Brief >> Copy out every line of the listing in which "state" appears.

Given information >>
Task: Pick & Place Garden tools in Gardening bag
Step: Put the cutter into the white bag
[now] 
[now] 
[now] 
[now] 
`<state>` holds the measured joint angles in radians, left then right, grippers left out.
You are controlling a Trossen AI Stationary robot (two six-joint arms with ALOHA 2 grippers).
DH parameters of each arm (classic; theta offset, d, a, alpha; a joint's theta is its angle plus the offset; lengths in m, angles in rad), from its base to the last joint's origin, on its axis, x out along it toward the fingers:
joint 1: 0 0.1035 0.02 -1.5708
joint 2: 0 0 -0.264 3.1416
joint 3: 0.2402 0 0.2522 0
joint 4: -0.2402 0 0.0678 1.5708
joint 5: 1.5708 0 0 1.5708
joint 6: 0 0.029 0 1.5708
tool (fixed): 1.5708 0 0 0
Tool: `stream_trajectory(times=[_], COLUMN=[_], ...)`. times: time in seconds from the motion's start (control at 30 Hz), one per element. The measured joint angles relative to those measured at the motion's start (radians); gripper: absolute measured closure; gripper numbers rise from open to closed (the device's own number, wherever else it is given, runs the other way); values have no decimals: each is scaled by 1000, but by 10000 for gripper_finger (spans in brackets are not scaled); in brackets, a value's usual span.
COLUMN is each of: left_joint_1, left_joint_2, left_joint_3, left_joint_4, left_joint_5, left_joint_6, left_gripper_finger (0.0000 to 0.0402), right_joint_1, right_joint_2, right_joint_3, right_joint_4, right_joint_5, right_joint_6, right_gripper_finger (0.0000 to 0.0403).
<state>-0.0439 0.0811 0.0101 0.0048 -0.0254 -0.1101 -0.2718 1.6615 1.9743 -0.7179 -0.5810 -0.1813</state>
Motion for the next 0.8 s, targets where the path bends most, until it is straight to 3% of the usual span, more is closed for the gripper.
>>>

Output of the exercise >>
`<state>` holds the measured joint angles in radians, left then right, grippers left out.
<state>-0.0439 0.0811 0.0101 0.0048 -0.0254 -0.1101 -0.2718 1.6615 1.9743 -0.7179 -0.5810 -0.1813</state>

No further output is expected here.